### Work instructions
Below are the entries; give again exactly the lines from the one mentioning "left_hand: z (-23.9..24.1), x" through the one mentioning "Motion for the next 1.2", inclusive.

### Working data
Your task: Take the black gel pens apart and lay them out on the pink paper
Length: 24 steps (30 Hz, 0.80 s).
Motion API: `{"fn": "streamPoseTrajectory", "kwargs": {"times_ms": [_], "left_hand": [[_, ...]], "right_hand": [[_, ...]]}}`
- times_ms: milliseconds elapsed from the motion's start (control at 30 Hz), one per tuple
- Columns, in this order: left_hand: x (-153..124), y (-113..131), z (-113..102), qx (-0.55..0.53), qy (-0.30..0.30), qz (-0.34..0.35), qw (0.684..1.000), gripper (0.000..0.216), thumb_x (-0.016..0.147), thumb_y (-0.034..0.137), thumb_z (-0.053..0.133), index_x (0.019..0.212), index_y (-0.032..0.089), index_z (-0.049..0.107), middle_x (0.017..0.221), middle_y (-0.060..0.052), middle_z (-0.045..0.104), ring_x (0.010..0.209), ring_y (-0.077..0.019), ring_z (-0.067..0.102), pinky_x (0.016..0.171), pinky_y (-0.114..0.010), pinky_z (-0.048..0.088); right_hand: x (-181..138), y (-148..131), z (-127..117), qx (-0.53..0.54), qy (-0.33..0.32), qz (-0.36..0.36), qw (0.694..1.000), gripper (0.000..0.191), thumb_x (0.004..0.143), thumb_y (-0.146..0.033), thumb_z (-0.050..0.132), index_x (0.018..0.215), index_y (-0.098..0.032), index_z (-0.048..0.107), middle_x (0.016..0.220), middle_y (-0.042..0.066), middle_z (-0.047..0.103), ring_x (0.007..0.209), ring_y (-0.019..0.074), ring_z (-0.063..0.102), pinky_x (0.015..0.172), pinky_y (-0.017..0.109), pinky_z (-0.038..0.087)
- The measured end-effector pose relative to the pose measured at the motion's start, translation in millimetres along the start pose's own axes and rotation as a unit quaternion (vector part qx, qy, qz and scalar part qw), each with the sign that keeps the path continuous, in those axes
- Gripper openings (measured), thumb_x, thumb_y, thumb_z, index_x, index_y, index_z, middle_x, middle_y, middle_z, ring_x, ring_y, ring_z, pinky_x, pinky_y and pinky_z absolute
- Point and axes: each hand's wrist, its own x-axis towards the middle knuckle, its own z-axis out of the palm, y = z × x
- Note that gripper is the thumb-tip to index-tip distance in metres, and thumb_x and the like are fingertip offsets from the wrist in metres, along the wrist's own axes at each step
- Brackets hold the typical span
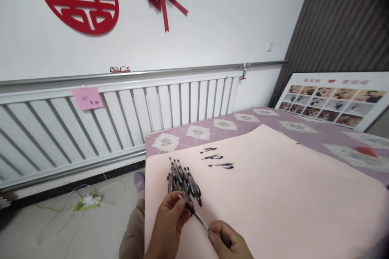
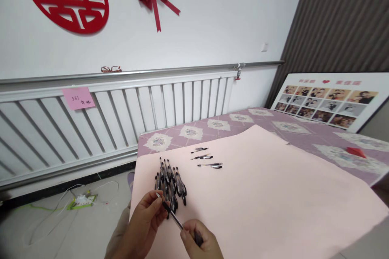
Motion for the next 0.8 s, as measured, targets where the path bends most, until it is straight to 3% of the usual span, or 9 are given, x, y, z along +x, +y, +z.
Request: {"fn": "streamPoseTrajectory", "kwargs": {"times_ms": [167, 233, 300, 400, 500, 633, 800], "left_hand": [[3, -5, -5, -0.005, 0.011, 0.007, 1.0, 0.01, 0.072, 0.02, 0.062, 0.081, 0.019, 0.057, 0.073, 0.001, 0.058, 0.066, -0.0082, 0.056, 0.061, -0.019, 0.045], [5, -7, -9, -0.012, 0.028, 0.012, 0.999, 0.01, 0.072, 0.019, 0.062, 0.082, 0.019, 0.057, 0.075, 0.001, 0.059, 0.067, -0.008, 0.056, 0.062, -0.018, 0.046], [8, -9, -13, -0.019, 0.056, 0.017, 0.998, 0.011, 0.072, 0.017, 0.062, 0.082, 0.019, 0.057, 0.076, 0.001, 0.059, 0.067, -0.0077, 0.057, 0.063, -0.018, 0.047], [12, -9, -18, -0.026, 0.092, 0.02, 0.995, 0.012, 0.07, 0.014, 0.063, 0.081, 0.018, 0.058, 0.075, 0.001, 0.059, 0.066, -0.0074, 0.058, 0.062, -0.018, 0.049], [15, -8, -21, -0.036, 0.111, 0.027, 0.993, 0.011, 0.07, 0.011, 0.062, 0.08, 0.017, 0.058, 0.075, 0.001, 0.06, 0.065, -0.007, 0.059, 0.061, -0.017, 0.049], [17, -8, -22, -0.05, 0.133, 0.028, 0.99, 0.012, 0.072, 0.008, 0.058, 0.08, 0.016, 0.059, 0.072, 0.0, 0.06, 0.063, -0.0073, 0.06, 0.059, -0.017, 0.05], [18, -11, -25, -0.063, 0.13, 0.029, 0.989, 0.012, 0.072, 0.007, 0.058, 0.079, 0.016, 0.06, 0.073, 0.0, 0.06, 0.064, -0.0079, 0.061, 0.059, -0.017, 0.052]], "right_hand": [[4, 8, 8, 0.07, 0.038, -0.014, 0.997, 0.039, 0.06, -0.053, 0.066, 0.055, -0.019, 0.046, 0.047, -0.01, 0.029, 0.045, 0.0059, 0.026, 0.043, 0.018, 0.022], [3, 9, 8, 0.143, 0.027, 0.032, 0.989, 0.039, 0.064, -0.055, 0.062, 0.06, -0.018, 0.049, 0.043, -0.011, 0.028, 0.039, 0.0036, 0.02, 0.037, 0.016, 0.015], [3, 10, 4, 0.238, 0.042, 0.087, 0.966, 0.034, 0.07, -0.053, 0.058, 0.067, -0.019, 0.052, 0.044, -0.011, 0.037, 0.034, 0.0022, 0.025, 0.032, 0.013, 0.013], [4, 15, -7, 0.357, 0.131, 0.134, 0.915, 0.019, 0.067, -0.029, 0.068, 0.079, -0.021, 0.056, 0.067, -0.004, 0.062, 0.052, 0.0054, 0.056, 0.038, 0.01, 0.036], [5, 21, -17, 0.404, 0.173, 0.16, 0.884, 0.031, 0.057, -0.01, 0.07, 0.083, -0.021, 0.057, 0.082, 0.0, 0.069, 0.078, 0.0118, 0.066, 0.059, 0.015, 0.05], [1, 16, -16, 0.399, 0.161, 0.175, 0.886, 0.032, 0.06, -0.014, 0.071, 0.087, -0.021, 0.055, 0.081, 0.001, 0.071, 0.07, 0.0105, 0.067, 0.053, 0.013, 0.049], [-2, 6, -6, 0.336, 0.142, 0.148, 0.919, 0.03, 0.059, -0.025, 0.072, 0.084, -0.019, 0.056, 0.072, 0.002, 0.069, 0.052, 0.0086, 0.059, 0.036, 0.012, 0.036]]}}
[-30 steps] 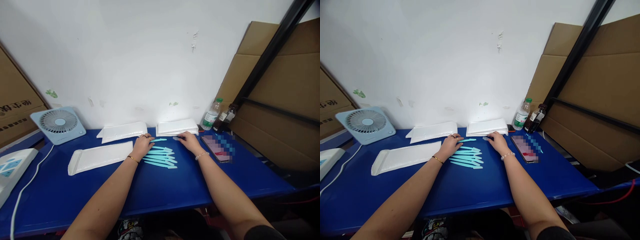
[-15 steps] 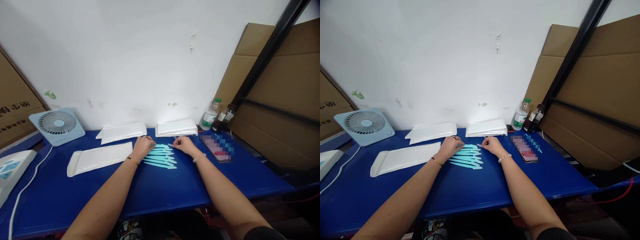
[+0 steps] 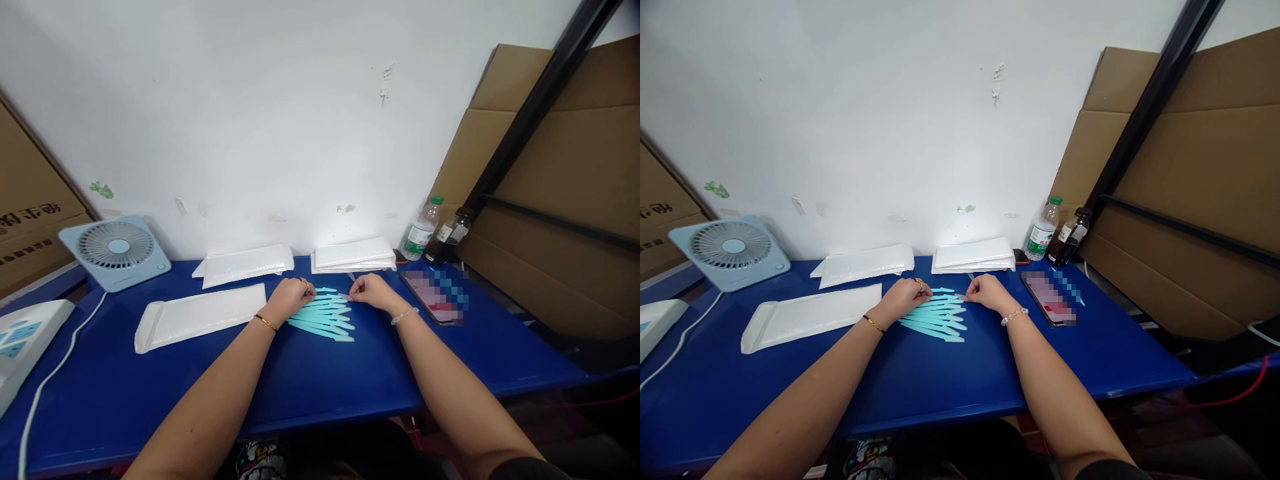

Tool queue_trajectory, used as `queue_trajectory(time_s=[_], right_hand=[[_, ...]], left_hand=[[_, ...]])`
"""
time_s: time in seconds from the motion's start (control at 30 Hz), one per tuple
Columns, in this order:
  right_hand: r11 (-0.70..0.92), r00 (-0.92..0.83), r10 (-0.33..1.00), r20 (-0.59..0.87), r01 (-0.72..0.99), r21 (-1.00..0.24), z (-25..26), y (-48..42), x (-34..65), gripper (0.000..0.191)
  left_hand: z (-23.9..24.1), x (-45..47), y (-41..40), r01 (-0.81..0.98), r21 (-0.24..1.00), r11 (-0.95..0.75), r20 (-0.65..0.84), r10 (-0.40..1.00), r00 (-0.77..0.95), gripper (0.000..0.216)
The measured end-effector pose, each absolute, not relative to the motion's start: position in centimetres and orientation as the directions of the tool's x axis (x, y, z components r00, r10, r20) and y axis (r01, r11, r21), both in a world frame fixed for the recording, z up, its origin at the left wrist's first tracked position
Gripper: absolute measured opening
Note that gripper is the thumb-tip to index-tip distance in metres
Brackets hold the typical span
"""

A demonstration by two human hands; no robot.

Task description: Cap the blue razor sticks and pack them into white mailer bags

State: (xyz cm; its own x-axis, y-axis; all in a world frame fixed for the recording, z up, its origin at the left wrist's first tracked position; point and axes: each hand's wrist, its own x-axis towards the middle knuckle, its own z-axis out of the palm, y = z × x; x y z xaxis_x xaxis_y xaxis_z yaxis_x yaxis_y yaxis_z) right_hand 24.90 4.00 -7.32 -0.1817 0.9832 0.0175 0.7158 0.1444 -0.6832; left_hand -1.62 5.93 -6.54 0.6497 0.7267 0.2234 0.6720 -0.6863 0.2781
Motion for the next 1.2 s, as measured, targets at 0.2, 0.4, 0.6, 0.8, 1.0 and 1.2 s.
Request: queue_trajectory(time_s=[0.2, 0.4, 0.6, 0.8, 1.0, 1.2], right_hand=[[0.233, -0.243, 0.966, 0.086, 0.678, -0.697, -7.5, 3.6, 23.2, 0.017], [0.278, -0.158, 0.955, 0.251, 0.768, -0.577, -7.5, 4.1, 23.9, 0.02], [0.172, -0.053, 0.942, 0.331, 0.924, -0.343, -8.4, 5.9, 24.7, 0.019], [0.169, -0.091, 0.95, 0.298, 0.954, -0.247, -8.1, 5.8, 23.9, 0.016], [0.327, -0.249, 0.944, 0.216, 0.786, -0.524, -7.9, 5.0, 24.1, 0.018], [0.304, -0.239, 0.953, 0.187, 0.724, -0.619, -7.5, 4.5, 23.8, 0.02]], left_hand=[[-7.4, -1.1, 6.2, 0.661, 0.36, -0.658, 0.247, 0.751, 0.613, 0.016], [-7.1, -1.3, 6.1, 0.668, 0.368, -0.647, 0.28, 0.762, 0.584, 0.019], [-7.3, -2.2, 6.9, 0.799, 0.336, -0.499, 0.297, 0.861, 0.413, 0.022], [-7.7, -2.7, 7.5, 0.82, 0.394, -0.416, 0.176, 0.91, 0.377, 0.013], [-7.7, -2.7, 7.3, 0.801, 0.453, -0.39, 0.155, 0.92, 0.36, 0.013], [-7.4, -2.1, 7.0, 0.792, 0.418, -0.445, 0.191, 0.895, 0.403, 0.011]])
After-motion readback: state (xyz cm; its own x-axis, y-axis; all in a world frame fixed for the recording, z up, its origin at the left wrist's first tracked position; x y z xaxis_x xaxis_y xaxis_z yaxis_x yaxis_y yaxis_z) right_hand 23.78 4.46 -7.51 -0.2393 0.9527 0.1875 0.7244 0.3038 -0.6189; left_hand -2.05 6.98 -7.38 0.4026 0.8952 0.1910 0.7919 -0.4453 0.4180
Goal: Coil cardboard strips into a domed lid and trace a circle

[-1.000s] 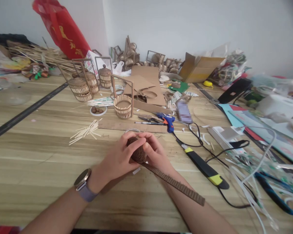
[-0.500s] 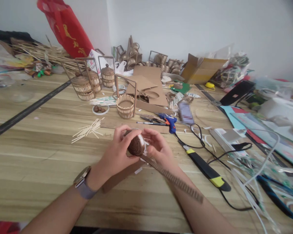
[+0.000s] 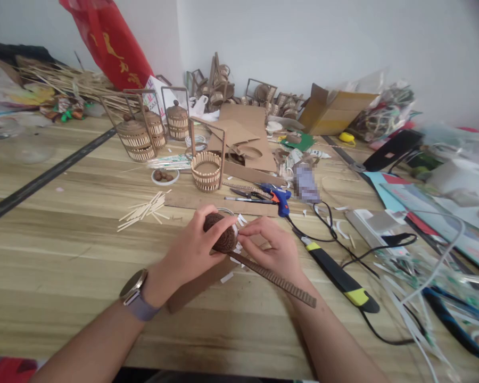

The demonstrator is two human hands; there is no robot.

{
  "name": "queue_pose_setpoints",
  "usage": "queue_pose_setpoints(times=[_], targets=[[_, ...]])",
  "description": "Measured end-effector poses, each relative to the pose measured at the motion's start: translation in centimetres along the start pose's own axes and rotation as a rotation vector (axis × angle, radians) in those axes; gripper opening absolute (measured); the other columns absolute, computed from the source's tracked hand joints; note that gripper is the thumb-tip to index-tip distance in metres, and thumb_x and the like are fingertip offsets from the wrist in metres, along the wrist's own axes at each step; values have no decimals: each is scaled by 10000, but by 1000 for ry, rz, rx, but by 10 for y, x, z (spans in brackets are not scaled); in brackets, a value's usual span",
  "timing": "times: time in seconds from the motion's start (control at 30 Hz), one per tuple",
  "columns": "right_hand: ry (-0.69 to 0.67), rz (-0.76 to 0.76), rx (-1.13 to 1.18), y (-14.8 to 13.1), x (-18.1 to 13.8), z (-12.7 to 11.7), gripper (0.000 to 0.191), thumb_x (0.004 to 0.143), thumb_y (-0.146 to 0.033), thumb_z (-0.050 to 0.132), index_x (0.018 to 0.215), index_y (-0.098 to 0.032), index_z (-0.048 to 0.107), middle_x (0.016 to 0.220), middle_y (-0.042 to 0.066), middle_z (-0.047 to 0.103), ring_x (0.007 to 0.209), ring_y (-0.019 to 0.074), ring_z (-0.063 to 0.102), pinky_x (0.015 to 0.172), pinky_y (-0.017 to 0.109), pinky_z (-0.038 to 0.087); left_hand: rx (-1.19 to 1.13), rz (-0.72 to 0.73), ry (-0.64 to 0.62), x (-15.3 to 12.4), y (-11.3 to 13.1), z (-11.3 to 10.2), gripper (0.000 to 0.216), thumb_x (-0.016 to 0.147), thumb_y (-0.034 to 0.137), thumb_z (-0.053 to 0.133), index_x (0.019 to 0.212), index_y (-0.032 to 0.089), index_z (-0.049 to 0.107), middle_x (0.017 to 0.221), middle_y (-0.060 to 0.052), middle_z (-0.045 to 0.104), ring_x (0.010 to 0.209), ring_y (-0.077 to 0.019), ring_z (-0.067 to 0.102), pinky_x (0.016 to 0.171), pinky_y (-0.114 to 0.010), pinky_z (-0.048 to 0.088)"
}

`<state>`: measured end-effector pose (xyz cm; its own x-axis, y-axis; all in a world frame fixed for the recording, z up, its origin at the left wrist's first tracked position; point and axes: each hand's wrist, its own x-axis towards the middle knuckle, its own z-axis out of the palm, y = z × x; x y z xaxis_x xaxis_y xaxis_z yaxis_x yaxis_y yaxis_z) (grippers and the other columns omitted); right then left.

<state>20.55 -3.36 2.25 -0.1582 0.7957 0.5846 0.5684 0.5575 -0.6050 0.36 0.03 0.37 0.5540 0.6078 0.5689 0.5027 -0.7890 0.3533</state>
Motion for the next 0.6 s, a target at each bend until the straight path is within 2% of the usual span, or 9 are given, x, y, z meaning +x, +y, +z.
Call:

### Expected answer
  left_hand: z (-23.9..24.1), x (-45..47), y (-41..40), r01 (-0.81..0.98), r21 (-0.24..1.00), r11 (-0.95..0.75), r20 (-0.65..0.84), r10 (-0.40..1.00), r00 (-0.77..0.95), gripper (0.000..0.216)
The measured end-effector pose, each absolute, not relative to the motion's start: position in centimetres and orientation as the directions of the tool's x axis (x, y, z components r00, r10, r20) and y axis (r01, r11, r21), both in a world frame fixed for the recording, z up, its origin at the left wrist's first tracked position
Gripper: absolute measured opening
Note that gripper is the thumb-tip to index-tip distance in metres
Brackets hold the typical span
"""

A demonstration by two human hands; no robot.

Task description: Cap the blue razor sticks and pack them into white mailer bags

State: (xyz cm; its own x-axis, y-axis; all in a world frame fixed for the recording, z up, its origin at the left wrist's first tracked position; point and axes: each hand's wrist, its own x-axis towards the middle knuckle, its own z-axis out of the palm, y = z × x; x y z xaxis_x xaxis_y xaxis_z yaxis_x yaxis_y yaxis_z) right_hand 24.90 4.00 -7.32 -0.1817 0.9832 0.0175 0.7158 0.1444 -0.6832; left_hand -1.62 5.93 -6.54 0.6497 0.7267 0.2234 0.6720 -0.6863 0.2781
Motion for the next 1.2 s, as measured, targets at 0.2, 0.4, 0.6, 0.8, 1.0 and 1.2 s.

What this exercise required is now done.